Last week I had the opportunity to meet with a group of millennial social justice leaders who were meeting across the street at Union Theological Seminary. I probably shouldn’t have read their bios before I headed over to their closing dinner, where I’d been asked to “share something hopeful,” because their list of accomplishments and obvious enthusiasm for healing the world was a bit intimidating to me. Especially these days. Because I can clearly see, as can anyone with eyes open, that this world we’re living in is a place full of hurt; there is so much healing and love and fixing that are called for.
And secretly lately I’ve been wondering if the little we can all contribute really doesn’t make much difference at all?
As I looked out over the crowd of leaders gathered in that room, I could see their bright-eyed enthusiasm and I remembered that feeling. It’s the feeling that (a very long time ago) made me look out over considerable challenges in the path ahead of me and think to myself: “There is no challenge that is insurmountable! If you try hard enough, you can overcome anything! Following your call and vocation will make sure that you contribute something, however small, to making the world a better place.”
But I’ve noticed something in my congregation and among my colleagues lately. And I noticed it this week when I was looking in the mirror. It’s that secret-yet-shared question about whether what we do makes any difference at all. I think, along with a lot of others, I have grief fatigue.
Like so many of you, I’ve been feeling the brokenness of the world weighing heavier and heavier. In fact, there has not been a week all this summer that has not been marked by a news cycle reporting violence and death. An unending litany of names and places rotates through my head constantly: Michael Brown, Eric Garner, Charleston, San Bernardino, Philando Castille, Orlando, Dallas, Nice, now Fort Myers, and on and on and on and on.
Not only is the ever-growing list of names louder and louder, I’ve noticed lately a kind of panicked internal response when I realize, sometimes all of the sudden, that names and places and circumstances are starting to run together. Was it a police shooting in Baton Rouge, or was that a black man killed by gunfire, or was it a school shooting? And was he shot or choked to death? Or did she kill herself? No, really? And was it a gun purchased legally or a broken taillight or a mass shooting?
A friend said offhand to me the other day, “I just realized I’ve seen more people killed this year on Facebook than I ever thought I would in all my life.” That is true.
I don’t know if grief fatigue is an official thing, but here’s what it feels like: you do the work you do because you believe that your efforts contribute to the healing of the world in some way. You rise above the frustrating banalities of your job, day in and day out; you bear stress and a heavy workload with determination; you invest in the lives of those around you, even sometimes (often) at the expense of your personal life. And you do all of this because you still believe that whatever you can contribute can, in fact, help change the world for the better.

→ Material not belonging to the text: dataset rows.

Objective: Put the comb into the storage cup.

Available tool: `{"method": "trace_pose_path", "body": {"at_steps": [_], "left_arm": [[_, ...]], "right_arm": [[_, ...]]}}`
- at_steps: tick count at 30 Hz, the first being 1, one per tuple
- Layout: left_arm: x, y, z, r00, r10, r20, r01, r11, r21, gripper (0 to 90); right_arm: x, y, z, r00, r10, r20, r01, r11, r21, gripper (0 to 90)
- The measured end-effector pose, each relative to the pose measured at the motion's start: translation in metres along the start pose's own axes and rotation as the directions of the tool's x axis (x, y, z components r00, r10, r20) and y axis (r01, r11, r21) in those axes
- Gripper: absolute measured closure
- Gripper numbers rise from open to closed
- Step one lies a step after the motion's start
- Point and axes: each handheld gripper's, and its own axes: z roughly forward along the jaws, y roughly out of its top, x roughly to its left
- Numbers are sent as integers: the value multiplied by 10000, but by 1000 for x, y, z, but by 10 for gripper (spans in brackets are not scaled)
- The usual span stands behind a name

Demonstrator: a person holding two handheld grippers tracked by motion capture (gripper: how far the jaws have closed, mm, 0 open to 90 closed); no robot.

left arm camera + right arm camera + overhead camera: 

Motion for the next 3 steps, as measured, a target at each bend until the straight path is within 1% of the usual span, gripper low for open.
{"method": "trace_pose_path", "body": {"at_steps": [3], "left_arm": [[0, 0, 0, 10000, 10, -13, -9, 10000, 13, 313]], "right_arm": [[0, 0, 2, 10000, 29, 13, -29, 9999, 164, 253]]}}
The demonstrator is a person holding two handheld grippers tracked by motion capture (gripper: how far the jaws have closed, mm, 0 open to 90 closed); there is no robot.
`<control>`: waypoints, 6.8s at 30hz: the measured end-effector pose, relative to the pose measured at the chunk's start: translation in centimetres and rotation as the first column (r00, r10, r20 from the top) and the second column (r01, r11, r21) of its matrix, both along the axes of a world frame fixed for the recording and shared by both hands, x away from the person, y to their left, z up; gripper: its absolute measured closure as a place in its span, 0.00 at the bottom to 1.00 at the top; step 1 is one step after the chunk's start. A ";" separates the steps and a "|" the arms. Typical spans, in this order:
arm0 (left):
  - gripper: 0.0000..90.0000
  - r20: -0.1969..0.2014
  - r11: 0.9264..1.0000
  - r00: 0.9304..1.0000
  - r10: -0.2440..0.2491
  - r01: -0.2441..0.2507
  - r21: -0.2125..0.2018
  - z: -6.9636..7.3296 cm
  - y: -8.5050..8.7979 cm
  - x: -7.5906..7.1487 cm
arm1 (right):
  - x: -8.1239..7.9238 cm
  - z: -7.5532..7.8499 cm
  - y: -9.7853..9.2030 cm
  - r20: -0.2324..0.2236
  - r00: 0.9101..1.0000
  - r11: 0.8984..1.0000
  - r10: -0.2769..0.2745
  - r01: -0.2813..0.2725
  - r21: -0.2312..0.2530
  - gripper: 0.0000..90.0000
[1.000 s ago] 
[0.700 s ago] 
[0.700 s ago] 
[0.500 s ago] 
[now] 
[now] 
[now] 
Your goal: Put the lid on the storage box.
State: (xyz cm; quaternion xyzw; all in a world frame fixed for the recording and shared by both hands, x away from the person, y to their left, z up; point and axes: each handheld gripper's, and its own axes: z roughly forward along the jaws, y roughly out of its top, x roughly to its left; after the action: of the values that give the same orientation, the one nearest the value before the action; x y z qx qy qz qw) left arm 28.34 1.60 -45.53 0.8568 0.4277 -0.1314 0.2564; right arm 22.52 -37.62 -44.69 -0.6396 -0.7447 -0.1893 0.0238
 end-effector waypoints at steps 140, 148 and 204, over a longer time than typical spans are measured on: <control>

But how many comforting words can you manufacture? How many vigils can you plan, or candles can you light, or outraged essays on gun violence can you write before you start to secretly wonder if that fire you had in your belly — the one about using what little influence you have to heal the world — was wrong?
I thought to myself as I crossed the street: this sort of musing, while honest, is probably not the “something hopeful” the conference organizers were hoping I might convey in my remarks. And I was feeling the need to come up with something hopeful that night, not just for them — for me, too. So, some words for all of us who can’t give in to grief fatigue, who need something hopeful today:
It helps, now and then, to step back and take a long view.
The kingdom is not only beyond our efforts, it is even beyond our vision.
We accomplish in our lifetime only a tiny fraction of the magnificent enterprise that is God’s work. Nothing we do is complete, which is a way of saying that the Kingdom always lies beyond us.
No statement says all that could be said.
No prayer fully expresses our faith.
No confession brings perfection.
No pastoral visit brings wholeness.
No program accomplishes the Church’s mission.
No set of goals and objectives includes everything.
This is what we are about.
We plant the seeds that one day will grow.
We water seeds already planted, knowing that they hold future promise.
We lay foundations that will need further development.
We provide yeast that produces far beyond our capabilities.
We cannot do everything, and there is a sense of liberation in realizing that.
This enables us to do something, and to do it very well.
It may be incomplete, but it is a beginning, a step along the way, an opportunity for the Lord’s grace to enter and do the rest.
We may never see the end results, but that is the difference between the master builder and the worker.
We are workers, not master builders; ministers, not messiahs.
We are prophets of a future not our own.
— “Prayer of Oscar Romero,” by Bishop Ken Untener of Saginaw, Mich.
This column originally ran on July 26, 2016.